## WHAT THIS TASK INVOLVES
Would you repeat each of the lines below exactly?

## DATA

>>>

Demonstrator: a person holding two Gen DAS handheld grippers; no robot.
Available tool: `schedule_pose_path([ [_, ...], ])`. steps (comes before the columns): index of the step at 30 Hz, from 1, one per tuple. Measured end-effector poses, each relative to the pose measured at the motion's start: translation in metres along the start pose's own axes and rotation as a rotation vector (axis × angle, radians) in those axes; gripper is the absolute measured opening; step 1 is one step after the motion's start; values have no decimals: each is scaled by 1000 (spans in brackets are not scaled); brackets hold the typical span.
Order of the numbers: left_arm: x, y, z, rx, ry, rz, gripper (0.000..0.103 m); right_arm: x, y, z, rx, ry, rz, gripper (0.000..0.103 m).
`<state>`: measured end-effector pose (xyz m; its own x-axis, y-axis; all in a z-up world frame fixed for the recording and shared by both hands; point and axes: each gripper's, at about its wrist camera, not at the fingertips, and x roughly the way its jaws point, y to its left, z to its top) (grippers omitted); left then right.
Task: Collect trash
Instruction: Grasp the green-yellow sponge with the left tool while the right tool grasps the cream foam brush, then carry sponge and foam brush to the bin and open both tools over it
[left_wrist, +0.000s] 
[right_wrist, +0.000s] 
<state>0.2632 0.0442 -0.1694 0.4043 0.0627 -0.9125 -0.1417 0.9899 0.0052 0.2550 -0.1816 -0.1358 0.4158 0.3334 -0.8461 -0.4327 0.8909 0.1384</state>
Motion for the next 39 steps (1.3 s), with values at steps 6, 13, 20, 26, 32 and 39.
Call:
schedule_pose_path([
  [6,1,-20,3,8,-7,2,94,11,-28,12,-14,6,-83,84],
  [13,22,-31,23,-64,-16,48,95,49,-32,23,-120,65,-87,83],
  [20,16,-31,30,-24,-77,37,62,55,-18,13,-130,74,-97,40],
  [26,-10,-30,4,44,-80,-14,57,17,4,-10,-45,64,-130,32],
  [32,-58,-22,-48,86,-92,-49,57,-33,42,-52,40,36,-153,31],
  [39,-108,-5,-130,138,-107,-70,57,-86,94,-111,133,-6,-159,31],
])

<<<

## RESULT OF THIS TASK
Demonstrator: a person holding two Gen DAS handheld grippers; no robot.
Available tool: `schedule_pose_path([ [_, ...], ])`. steps (comes before the columns): index of the step at 30 Hz, from 1, one per tuple. Measured end-effector poses, each relative to the pose measured at the motion's start: translation in metres along the start pose's own axes and rotation as a rotation vector (axis × angle, radians) in those axes; gripper is the absolute measured opening; step 1 is one step after the motion's start; values have no decimals: each is scaled by 1000 (spans in brackets are not scaled); brackets hold the typical span.
Order of the numbers: left_arm: x, y, z, rx, ry, rz, gripper (0.000..0.103 m); right_arm: x, y, z, rx, ry, rz, gripper (0.000..0.103 m).
`<state>`: measured end-effector pose (xyz m; its own x-axis, y-axis; all in a z-up world frame fixed for the recording and shared by both hands; point and axes: each gripper's, at about its wrist camera, not at the fingertips, and x roughly the way its jaws point, y to its left, z to its top) (grippers omitted); left then right.
Task: Collect trash
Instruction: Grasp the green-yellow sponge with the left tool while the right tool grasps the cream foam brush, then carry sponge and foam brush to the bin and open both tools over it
[left_wrist, +0.000s] 
[right_wrist, +0.000s] 
<state>0.2632 0.0442 -0.1694 0.4043 0.0627 -0.9125 -0.1417 0.9899 0.0052 0.2550 -0.1816 -0.1358 0.4158 0.3334 -0.8461 -0.4327 0.8909 0.1384</state>
Motion for the next 39 steps (1.3 s), with values at steps 6, 13, 20, 26, 32 and 39.
Call:
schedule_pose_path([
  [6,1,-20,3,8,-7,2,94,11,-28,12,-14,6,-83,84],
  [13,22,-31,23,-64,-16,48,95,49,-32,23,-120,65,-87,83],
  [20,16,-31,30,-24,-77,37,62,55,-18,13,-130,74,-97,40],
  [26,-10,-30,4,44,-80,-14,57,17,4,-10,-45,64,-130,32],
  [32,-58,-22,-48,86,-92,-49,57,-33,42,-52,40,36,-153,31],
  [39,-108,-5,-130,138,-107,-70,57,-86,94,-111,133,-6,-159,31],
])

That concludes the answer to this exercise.